---- Material provided

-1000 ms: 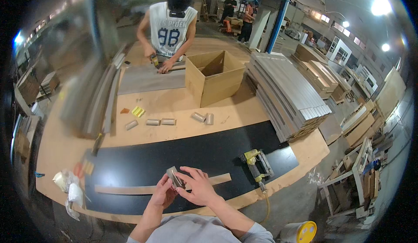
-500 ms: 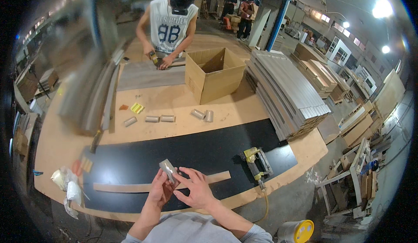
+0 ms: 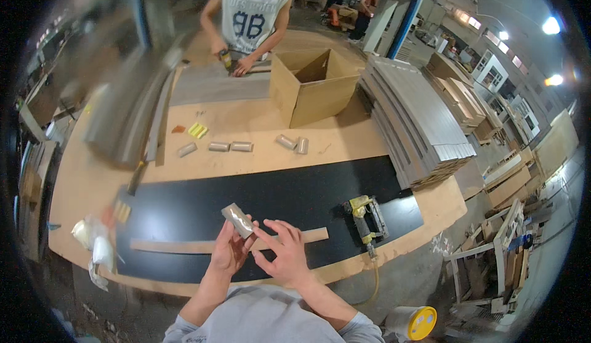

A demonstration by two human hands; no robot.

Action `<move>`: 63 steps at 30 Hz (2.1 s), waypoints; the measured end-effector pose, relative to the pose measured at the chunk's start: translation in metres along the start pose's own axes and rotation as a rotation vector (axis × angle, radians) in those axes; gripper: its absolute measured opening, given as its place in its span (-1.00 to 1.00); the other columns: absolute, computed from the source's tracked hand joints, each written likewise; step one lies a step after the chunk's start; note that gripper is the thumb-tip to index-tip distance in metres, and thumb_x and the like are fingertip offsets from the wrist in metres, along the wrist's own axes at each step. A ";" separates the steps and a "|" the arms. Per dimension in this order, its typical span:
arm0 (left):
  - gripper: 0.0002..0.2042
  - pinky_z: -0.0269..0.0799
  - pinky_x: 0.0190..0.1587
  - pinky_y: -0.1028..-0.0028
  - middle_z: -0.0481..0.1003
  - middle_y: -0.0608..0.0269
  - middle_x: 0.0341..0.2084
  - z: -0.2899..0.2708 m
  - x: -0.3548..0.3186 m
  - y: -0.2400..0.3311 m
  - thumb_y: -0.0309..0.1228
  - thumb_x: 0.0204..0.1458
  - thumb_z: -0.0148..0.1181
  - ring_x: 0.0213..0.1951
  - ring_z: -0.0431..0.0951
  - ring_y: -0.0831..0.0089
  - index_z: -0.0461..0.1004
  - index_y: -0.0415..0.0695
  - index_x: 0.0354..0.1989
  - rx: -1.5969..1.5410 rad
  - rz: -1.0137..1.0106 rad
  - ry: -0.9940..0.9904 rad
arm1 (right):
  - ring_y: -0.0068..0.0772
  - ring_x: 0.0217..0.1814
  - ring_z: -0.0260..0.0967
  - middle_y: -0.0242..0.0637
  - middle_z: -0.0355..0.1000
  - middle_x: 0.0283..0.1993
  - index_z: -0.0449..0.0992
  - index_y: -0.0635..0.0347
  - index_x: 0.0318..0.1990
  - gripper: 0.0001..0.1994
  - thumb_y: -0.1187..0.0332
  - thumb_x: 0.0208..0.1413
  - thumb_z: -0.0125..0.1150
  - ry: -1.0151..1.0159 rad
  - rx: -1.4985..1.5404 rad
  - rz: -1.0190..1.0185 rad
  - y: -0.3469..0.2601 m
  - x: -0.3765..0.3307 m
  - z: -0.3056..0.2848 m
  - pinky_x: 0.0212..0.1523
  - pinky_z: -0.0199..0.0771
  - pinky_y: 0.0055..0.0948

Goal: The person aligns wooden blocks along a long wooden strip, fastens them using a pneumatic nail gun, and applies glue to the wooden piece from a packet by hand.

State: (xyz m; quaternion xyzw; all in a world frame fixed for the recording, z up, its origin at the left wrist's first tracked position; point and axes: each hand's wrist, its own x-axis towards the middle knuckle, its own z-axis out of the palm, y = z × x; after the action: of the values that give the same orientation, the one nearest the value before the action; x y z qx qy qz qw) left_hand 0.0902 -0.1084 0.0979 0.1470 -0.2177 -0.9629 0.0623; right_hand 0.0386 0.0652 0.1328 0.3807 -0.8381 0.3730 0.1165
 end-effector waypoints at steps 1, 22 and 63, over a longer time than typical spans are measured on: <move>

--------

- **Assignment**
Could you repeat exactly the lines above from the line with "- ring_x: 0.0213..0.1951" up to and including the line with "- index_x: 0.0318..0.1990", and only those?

- **Response box**
  - ring_x: 0.0213..0.1951
  - ring_z: -0.0431..0.0951
  - ring_y: -0.0831..0.0089
  - index_z: -0.0461..0.1004
  - index_y: -0.0415..0.0695
  - index_x: 0.0354..0.1989
  - rx: -1.5969..1.5410 rad
  - rz: -1.0137..1.0106 rad
  - ry: -0.9940..0.9904 rad
arm1 (right):
  - ring_y: -0.0068..0.0772
  - ring_x: 0.0217..0.1814
  - ring_z: -0.0260..0.0967
  - middle_y: -0.0242..0.0637
  - middle_z: -0.0355..0.1000
  - middle_x: 0.0283..0.1993
  - index_z: -0.0449..0.0992
  - index_y: -0.0635..0.0347
  - index_x: 0.0318..0.1990

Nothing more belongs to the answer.